I’m now in the middle of rereading Moby-Dick, which I last reread a little over a year ago. This third time around, I find things just click so beautifully with me. If we’re going to compare it with Ulysses, that other eccentric, quasi-encyclopedic literary tome that I’ve spent recent months poring over, the winner is now already obvious. Joyce’s may have a deeper grasp of the possibilities of English and literary form, and indeed played a valuable stepping-stone for me as a teenager, but Melville as a storyteller does just about everything I could want from an epic novel. Maybe I needed the experiences of the intervening year to make me into the sort of person who could be more attuned to Moby-Dick’s own brand of bizarre mysticism. I can see a lengthy post about it in the future.

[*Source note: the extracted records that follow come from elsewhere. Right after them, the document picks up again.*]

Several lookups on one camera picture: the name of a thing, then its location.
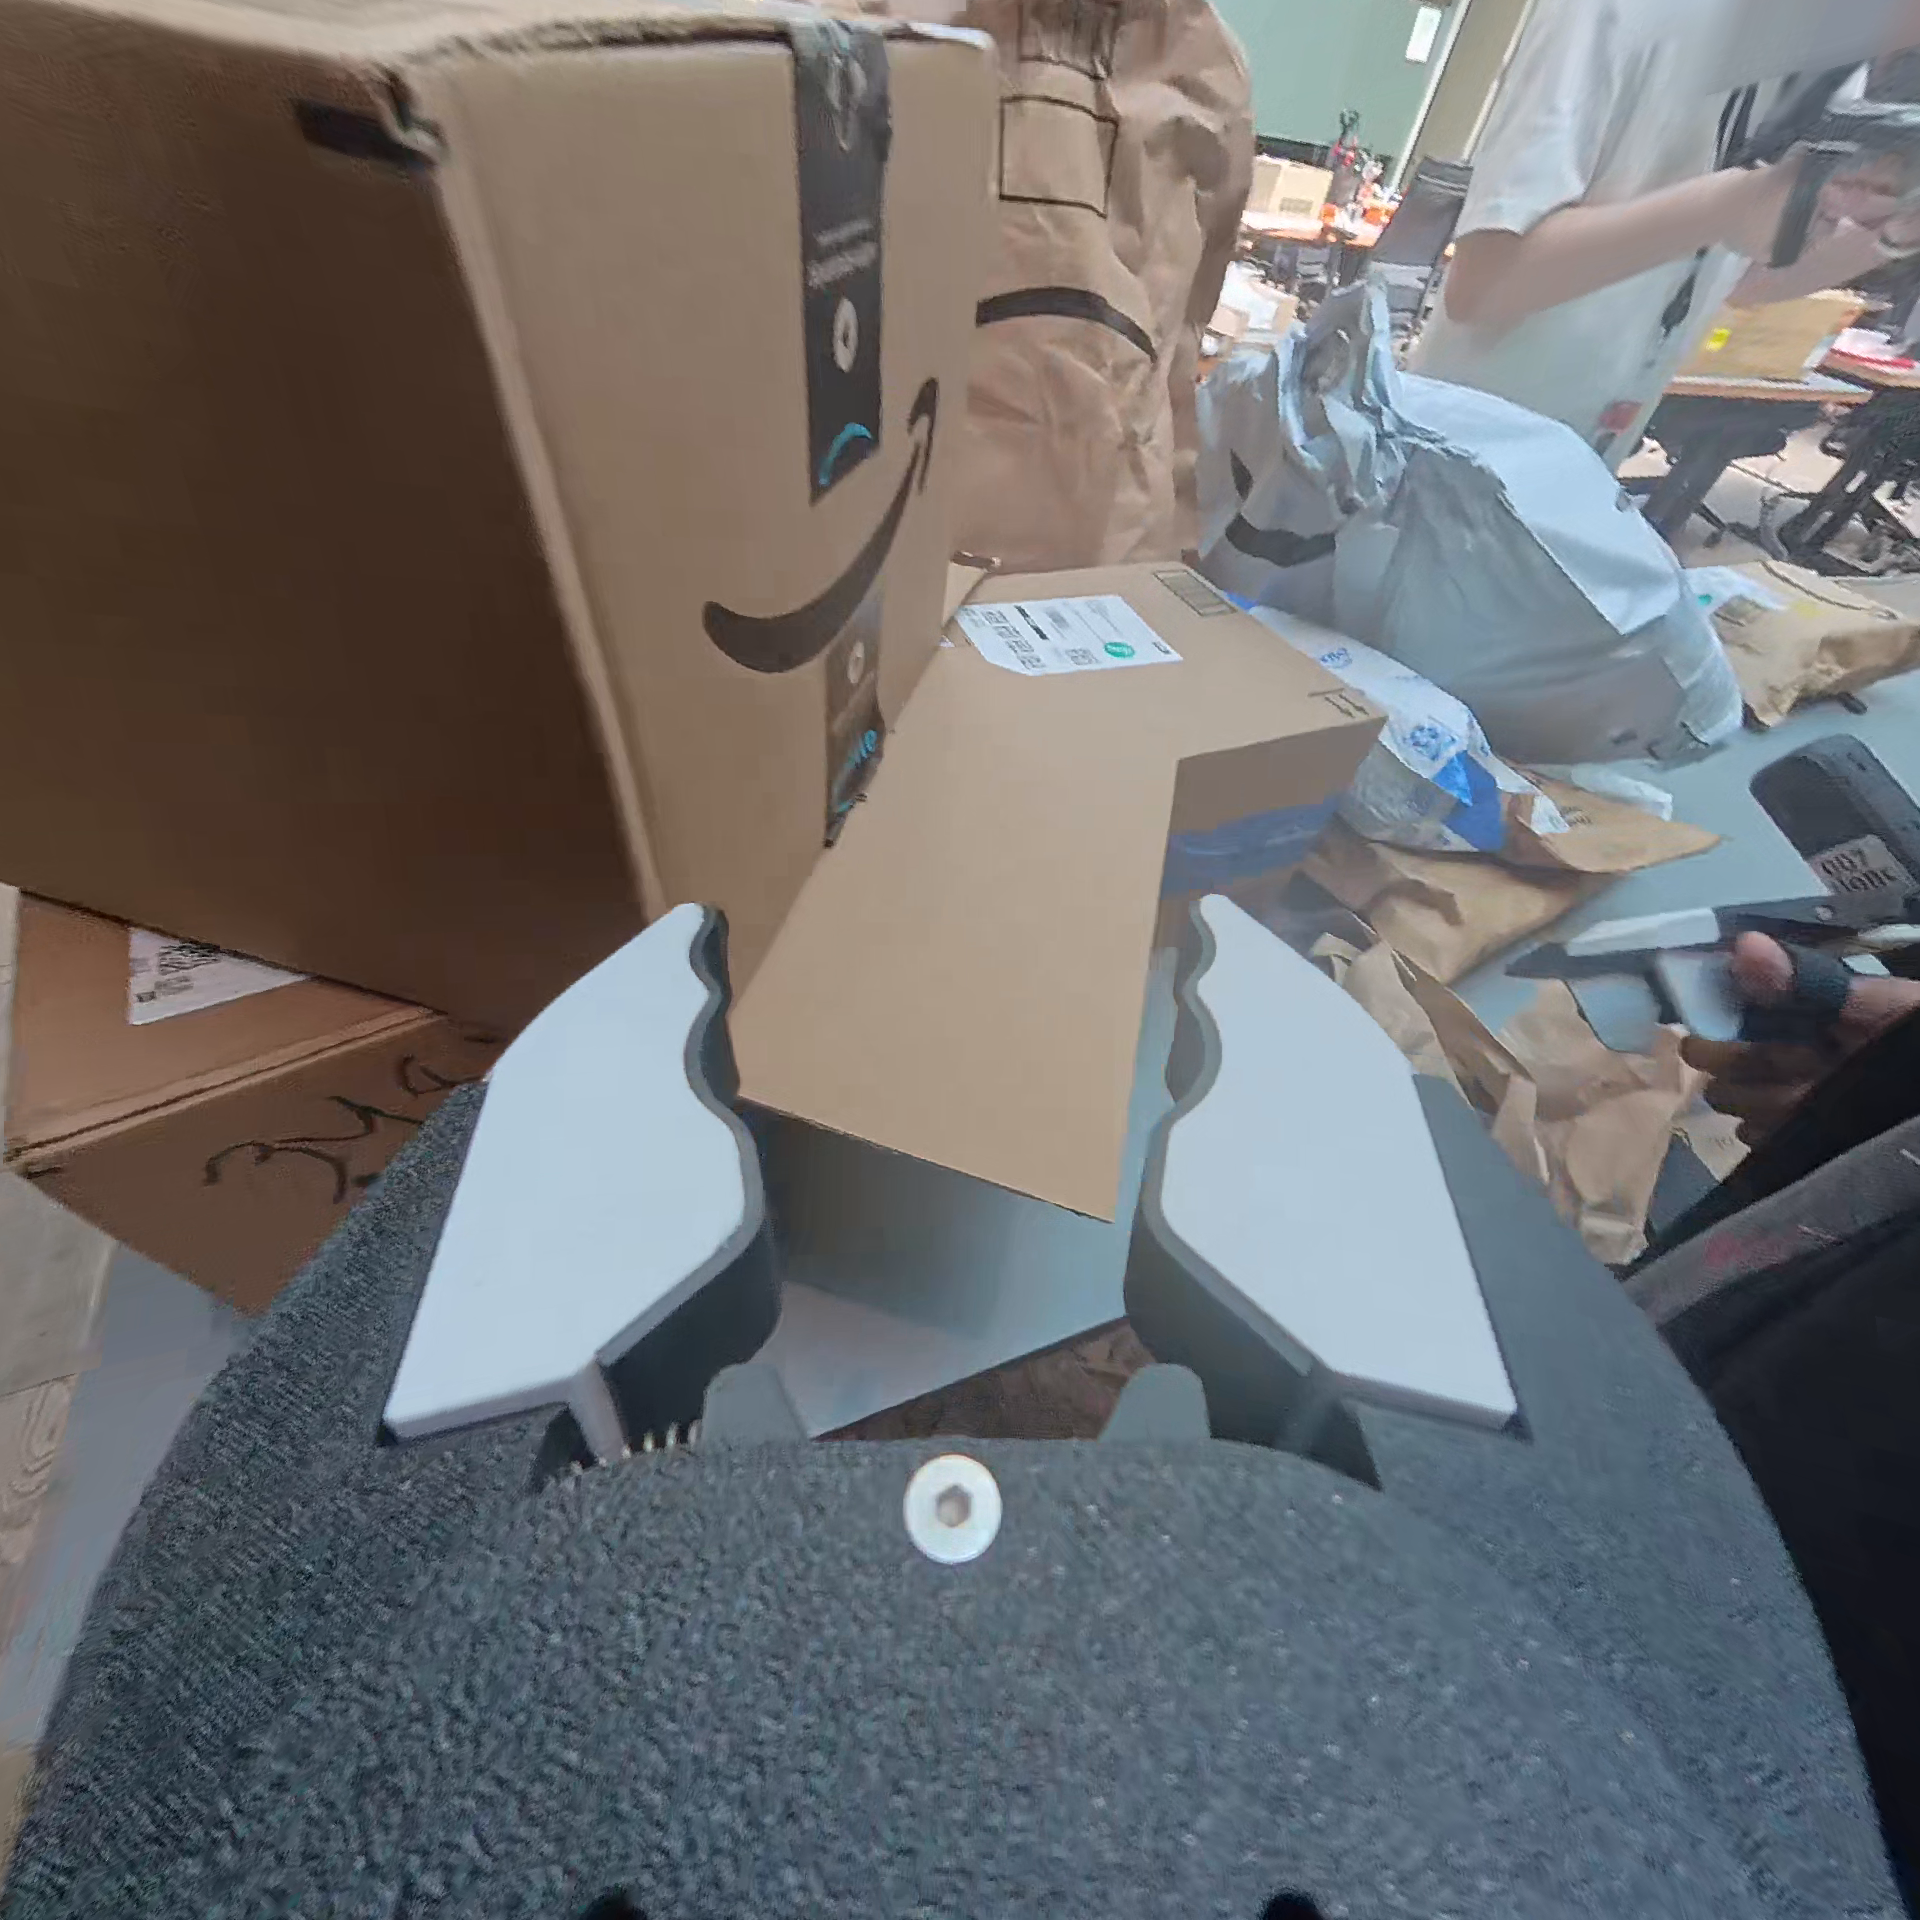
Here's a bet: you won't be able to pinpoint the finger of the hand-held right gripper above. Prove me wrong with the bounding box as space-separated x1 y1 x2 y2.
1505 895 1866 981
1647 949 1754 1045

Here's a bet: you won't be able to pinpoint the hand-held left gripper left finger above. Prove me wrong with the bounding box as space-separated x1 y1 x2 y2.
381 901 785 1464

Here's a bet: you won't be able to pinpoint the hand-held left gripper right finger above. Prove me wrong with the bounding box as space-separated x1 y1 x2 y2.
1125 895 1521 1454

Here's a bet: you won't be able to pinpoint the large cardboard box smile print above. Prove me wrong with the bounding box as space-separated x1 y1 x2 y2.
0 0 1187 1219

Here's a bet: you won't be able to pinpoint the person's right forearm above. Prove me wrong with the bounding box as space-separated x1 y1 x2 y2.
1726 1006 1920 1186

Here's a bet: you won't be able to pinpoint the grey desk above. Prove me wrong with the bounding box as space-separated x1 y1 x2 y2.
0 676 1920 1773

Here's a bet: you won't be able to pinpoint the person's right hand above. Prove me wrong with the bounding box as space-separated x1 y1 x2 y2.
1680 928 1920 1149

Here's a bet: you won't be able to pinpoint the brown paper mailer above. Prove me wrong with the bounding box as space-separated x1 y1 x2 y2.
1303 777 1728 984
1321 930 1757 1266
1693 559 1920 732

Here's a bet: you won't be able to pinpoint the white blue plastic mailer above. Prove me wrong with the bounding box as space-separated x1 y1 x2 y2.
1257 600 1571 856

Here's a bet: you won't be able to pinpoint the large grey plastic mailer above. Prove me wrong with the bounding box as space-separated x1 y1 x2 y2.
1336 373 1746 767

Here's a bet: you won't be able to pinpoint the person's black jacket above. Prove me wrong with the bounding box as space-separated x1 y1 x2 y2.
1620 1116 1920 1846

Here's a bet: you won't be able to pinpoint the cardboard box black scribbles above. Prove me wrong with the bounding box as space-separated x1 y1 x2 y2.
0 891 505 1314

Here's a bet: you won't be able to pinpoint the wooden table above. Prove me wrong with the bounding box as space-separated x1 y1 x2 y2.
1643 291 1920 565

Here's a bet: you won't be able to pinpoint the cardboard box blue tape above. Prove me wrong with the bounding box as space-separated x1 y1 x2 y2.
946 559 1389 903

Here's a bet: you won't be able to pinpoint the crumpled grey plastic mailer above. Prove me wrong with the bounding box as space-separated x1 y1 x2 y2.
1196 282 1416 584

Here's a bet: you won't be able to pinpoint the black office chair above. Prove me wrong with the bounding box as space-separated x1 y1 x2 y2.
1369 154 1482 365

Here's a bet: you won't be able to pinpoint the large brown paper bag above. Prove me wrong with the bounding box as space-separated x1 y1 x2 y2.
960 0 1257 575

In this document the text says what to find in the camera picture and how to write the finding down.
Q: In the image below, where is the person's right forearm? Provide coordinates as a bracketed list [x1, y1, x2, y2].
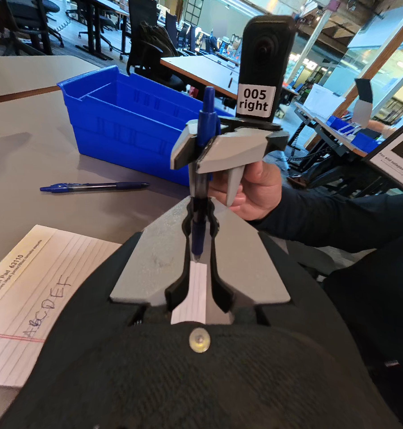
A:
[248, 186, 403, 253]

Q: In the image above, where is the black and white standing card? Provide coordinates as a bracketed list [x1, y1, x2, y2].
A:
[354, 78, 374, 129]

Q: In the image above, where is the white sign card with tag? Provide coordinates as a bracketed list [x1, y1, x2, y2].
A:
[369, 119, 403, 190]

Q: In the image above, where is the wooden-edged background desk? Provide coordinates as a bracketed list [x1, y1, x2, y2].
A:
[294, 101, 383, 158]

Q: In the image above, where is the blue plastic bin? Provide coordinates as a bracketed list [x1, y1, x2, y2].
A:
[57, 65, 235, 186]

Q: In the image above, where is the grey desk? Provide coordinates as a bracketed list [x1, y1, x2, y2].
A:
[0, 86, 291, 429]
[0, 55, 101, 99]

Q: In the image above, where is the white paper box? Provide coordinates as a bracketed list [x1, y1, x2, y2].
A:
[304, 84, 343, 114]

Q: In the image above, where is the white-topped background desk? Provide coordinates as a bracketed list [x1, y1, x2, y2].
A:
[161, 55, 242, 100]

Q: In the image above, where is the blue retractable pen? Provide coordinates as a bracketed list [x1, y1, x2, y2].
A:
[40, 182, 151, 194]
[188, 86, 222, 263]

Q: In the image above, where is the person's dark clothing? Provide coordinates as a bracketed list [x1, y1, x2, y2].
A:
[322, 228, 403, 429]

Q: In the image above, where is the person's right hand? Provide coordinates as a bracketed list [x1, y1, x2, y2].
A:
[208, 159, 283, 221]

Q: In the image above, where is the black desk frame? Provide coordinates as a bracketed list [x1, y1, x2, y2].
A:
[67, 0, 132, 61]

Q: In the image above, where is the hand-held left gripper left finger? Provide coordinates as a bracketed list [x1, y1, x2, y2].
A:
[110, 197, 193, 312]

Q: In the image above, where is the white lined legal pad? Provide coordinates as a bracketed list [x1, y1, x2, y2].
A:
[0, 225, 207, 387]

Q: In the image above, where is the black office chair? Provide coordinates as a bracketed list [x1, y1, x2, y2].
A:
[7, 0, 64, 56]

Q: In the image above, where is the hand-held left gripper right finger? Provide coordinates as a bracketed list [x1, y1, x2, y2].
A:
[208, 197, 291, 317]

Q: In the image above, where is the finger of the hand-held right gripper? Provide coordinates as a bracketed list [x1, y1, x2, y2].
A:
[196, 128, 269, 175]
[170, 121, 204, 170]

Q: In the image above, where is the black chair with backpack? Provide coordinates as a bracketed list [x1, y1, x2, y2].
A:
[128, 0, 185, 91]

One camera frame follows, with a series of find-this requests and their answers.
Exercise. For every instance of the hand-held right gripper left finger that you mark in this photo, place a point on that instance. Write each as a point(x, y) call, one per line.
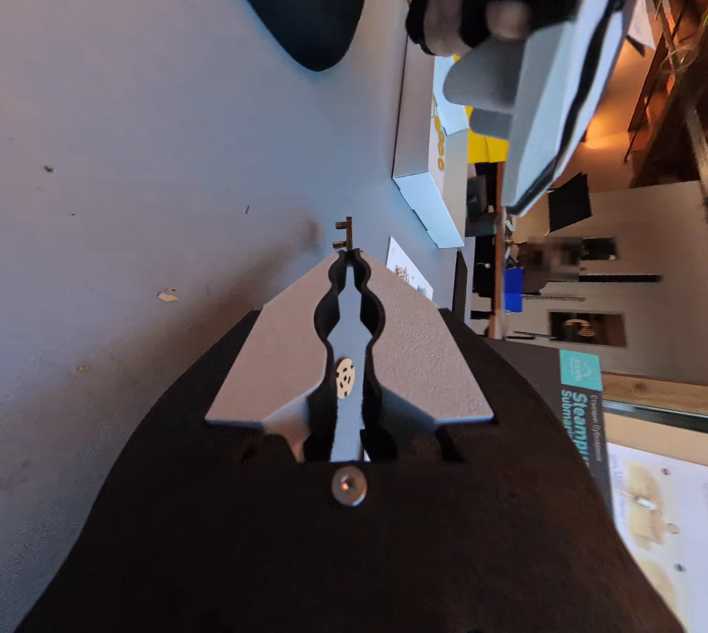
point(276, 367)

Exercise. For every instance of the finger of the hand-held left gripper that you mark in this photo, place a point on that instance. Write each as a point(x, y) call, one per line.
point(603, 79)
point(547, 102)

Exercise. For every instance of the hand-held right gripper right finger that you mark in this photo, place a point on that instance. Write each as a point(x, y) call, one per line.
point(426, 367)

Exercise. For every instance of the wooden wheel disc with pegs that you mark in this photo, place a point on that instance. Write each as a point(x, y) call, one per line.
point(349, 234)

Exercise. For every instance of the grey desk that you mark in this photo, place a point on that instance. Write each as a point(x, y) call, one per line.
point(138, 118)

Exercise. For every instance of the loose wooden slotted disc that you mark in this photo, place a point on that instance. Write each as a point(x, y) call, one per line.
point(345, 378)

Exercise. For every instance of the wooden beam structure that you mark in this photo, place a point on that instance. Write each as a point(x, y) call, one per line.
point(672, 146)

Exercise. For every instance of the open assembly instruction booklet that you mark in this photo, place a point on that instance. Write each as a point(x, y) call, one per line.
point(406, 268)

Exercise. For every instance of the scattered small wood chips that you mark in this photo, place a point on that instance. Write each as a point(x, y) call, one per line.
point(167, 296)

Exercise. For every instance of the white cardboard box tray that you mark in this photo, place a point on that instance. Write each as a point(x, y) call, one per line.
point(412, 146)

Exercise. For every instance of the black model kit box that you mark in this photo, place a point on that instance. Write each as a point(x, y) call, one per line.
point(581, 422)

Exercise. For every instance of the large white instruction manual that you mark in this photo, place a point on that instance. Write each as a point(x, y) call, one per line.
point(652, 533)

In 2019 I revisited two other novels that I never got around to writing about: Franz Kafka’s The Castle and Gabriel Garcia Marquez’s One Hundred Years of Solitude. I previously read both of them during my high school years, and, looking back on it, these two more than any others seemed to set the agenda for my teenage literary ambitions. I often tried (and failed, terribly) to mimic the low-key, dreamlike qualities of The Castle and the magic realism of One Hundred Years. Anyway, it turns out that they still have the same sort of pull on me, perhaps more deeply. My teenage experiences with these sorts of texts were important for expanding my mind about what literature can do; with some more life experience they become more understandable. Though, given that it’s been some months, I don’t think I can come up with anything substantive to say about them at the moment. I’d have to reread them again. But I wouldn’t mind doing so, before the year is out.
At this point, I think the only seminal text from my adolescence that I haven’t gotten around to revisiting in the past decade is Don Quixote.